# Task to carry out
Give again the lines of the data from its first line through the line with "Above is an image. Find the black robot". Change nothing.

BEGIN

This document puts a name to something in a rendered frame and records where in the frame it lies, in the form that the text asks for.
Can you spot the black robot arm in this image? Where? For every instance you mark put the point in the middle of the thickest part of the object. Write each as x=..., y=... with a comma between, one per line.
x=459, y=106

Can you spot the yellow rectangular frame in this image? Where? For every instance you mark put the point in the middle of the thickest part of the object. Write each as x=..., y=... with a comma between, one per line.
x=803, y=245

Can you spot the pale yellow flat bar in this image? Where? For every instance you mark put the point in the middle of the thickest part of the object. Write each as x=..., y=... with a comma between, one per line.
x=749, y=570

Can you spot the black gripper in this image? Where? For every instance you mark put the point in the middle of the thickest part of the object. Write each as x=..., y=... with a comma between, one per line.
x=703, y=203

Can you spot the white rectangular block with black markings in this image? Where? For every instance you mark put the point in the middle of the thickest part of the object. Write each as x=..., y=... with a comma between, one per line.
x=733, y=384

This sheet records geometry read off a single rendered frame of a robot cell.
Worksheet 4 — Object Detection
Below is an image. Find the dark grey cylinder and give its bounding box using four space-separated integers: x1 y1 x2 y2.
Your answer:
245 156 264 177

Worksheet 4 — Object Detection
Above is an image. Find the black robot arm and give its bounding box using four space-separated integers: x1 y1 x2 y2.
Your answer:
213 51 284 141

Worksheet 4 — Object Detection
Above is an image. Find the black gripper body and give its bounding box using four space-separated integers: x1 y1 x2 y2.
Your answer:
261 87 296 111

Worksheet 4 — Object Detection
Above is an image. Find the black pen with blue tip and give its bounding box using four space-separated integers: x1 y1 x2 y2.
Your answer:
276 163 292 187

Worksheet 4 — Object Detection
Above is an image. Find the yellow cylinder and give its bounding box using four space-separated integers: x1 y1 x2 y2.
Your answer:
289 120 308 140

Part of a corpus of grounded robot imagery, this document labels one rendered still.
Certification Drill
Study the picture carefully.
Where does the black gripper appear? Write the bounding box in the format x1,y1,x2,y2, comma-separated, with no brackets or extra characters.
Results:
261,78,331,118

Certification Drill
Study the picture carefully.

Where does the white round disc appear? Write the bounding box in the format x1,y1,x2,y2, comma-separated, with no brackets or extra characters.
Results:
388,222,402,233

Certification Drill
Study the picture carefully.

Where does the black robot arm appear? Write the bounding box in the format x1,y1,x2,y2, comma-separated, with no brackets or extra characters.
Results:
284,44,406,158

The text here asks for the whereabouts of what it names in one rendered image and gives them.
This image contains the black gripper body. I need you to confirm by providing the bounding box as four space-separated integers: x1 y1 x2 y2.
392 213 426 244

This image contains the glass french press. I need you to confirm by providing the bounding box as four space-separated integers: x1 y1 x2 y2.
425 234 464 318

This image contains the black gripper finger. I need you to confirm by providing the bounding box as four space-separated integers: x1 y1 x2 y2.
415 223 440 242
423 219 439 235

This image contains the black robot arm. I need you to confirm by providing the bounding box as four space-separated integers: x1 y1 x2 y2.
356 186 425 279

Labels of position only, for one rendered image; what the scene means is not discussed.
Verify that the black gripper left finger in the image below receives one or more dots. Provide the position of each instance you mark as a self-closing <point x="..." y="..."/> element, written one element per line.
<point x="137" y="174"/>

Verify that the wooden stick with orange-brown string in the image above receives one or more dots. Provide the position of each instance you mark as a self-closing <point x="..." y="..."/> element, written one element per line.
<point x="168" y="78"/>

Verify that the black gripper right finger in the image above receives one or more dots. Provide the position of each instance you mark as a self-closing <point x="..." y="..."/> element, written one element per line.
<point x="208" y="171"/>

END

# Response to this exercise
This document puts a name to something in a rendered frame and records where in the frame it lies, in the form that the text asks for.
Can you spot the black robot arm in this image? Where? For every instance you mark put the point in the middle of the thickest part of the object. Write each as x=..., y=... with a comma between, one per line.
x=459, y=106

Can you spot the yellow rectangular frame in this image? Where? For every instance you mark put the point in the middle of the thickest part of the object. Write each as x=..., y=... with a comma between, one per line.
x=803, y=245

Can you spot the pale yellow flat bar in this image? Where? For every instance you mark put the point in the middle of the thickest part of the object. Write each as x=..., y=... with a comma between, one per line.
x=749, y=570

Can you spot the black gripper in this image? Where? For every instance you mark put the point in the middle of the thickest part of the object. Write each as x=..., y=... with a comma between, one per line.
x=703, y=203

Can you spot the white rectangular block with black markings in this image? Where? For every instance you mark put the point in the middle of the thickest part of the object. Write each as x=..., y=... with a comma between, one per line.
x=733, y=384

This sheet records geometry read off a single rendered frame of a robot cell.
Worksheet 4 — Object Detection
Below is an image. Find the dark grey cylinder and give its bounding box using four space-separated integers: x1 y1 x2 y2.
Your answer:
245 156 264 177

Worksheet 4 — Object Detection
Above is an image. Find the black robot arm and give its bounding box using four space-separated integers: x1 y1 x2 y2.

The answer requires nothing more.